- WHAT NEEDS TO BE DONE:
From the data that follows, copy every line with the string "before".
● ● ● ●
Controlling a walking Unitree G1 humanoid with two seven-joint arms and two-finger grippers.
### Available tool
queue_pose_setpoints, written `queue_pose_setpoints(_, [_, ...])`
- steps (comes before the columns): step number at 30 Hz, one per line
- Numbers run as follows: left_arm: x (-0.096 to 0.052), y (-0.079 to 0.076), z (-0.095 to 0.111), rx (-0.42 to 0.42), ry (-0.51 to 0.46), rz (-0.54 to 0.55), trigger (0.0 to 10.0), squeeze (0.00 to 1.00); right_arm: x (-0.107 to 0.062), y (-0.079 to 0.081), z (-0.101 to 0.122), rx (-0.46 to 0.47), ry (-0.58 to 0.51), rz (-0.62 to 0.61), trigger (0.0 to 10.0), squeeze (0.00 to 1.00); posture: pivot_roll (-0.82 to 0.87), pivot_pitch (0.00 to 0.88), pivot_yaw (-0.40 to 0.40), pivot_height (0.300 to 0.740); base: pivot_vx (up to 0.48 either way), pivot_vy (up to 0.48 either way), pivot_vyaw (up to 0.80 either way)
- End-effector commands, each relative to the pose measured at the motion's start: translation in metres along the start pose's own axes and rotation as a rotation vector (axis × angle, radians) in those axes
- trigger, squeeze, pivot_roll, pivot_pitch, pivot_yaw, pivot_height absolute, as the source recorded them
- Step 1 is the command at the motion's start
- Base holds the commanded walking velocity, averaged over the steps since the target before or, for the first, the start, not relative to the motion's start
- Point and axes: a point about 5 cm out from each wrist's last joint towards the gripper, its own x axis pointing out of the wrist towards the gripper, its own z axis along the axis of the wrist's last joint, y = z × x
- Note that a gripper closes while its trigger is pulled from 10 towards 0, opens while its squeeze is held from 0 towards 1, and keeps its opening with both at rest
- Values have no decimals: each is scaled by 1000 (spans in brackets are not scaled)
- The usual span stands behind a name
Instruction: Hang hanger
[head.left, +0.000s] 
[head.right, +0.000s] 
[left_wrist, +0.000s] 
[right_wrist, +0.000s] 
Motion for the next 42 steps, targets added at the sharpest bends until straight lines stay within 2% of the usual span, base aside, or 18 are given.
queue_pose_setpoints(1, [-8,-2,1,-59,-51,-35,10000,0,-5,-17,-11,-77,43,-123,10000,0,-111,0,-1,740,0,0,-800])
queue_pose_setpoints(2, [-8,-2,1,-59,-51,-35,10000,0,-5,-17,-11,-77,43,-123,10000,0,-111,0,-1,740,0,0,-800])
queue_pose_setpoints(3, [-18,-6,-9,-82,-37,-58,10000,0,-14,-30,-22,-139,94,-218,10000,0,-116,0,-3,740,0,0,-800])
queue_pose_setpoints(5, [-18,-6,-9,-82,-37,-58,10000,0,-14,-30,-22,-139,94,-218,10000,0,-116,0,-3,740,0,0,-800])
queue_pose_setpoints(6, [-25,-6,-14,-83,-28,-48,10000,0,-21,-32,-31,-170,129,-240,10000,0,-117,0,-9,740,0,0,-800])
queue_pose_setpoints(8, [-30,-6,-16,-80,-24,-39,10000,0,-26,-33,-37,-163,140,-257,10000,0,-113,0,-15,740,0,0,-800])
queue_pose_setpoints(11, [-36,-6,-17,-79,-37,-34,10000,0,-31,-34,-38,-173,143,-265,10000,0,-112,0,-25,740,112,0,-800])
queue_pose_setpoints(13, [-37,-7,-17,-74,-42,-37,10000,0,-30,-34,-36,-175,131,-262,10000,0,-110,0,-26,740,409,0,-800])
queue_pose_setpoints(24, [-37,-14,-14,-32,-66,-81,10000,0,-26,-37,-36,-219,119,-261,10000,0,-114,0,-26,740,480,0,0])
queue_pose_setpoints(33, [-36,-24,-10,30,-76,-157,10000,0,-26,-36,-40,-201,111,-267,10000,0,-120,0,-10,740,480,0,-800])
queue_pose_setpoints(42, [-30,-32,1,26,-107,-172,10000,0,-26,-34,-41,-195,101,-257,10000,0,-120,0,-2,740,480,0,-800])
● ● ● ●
- SOLUTION FOR THIS PROBLEM:
- steps (comes before the columns): step number at 30 Hz, one per line
- Base holds the commanded walking velocity, averaged over the steps since the target before or, for the first, the start, not relative to the motion's start

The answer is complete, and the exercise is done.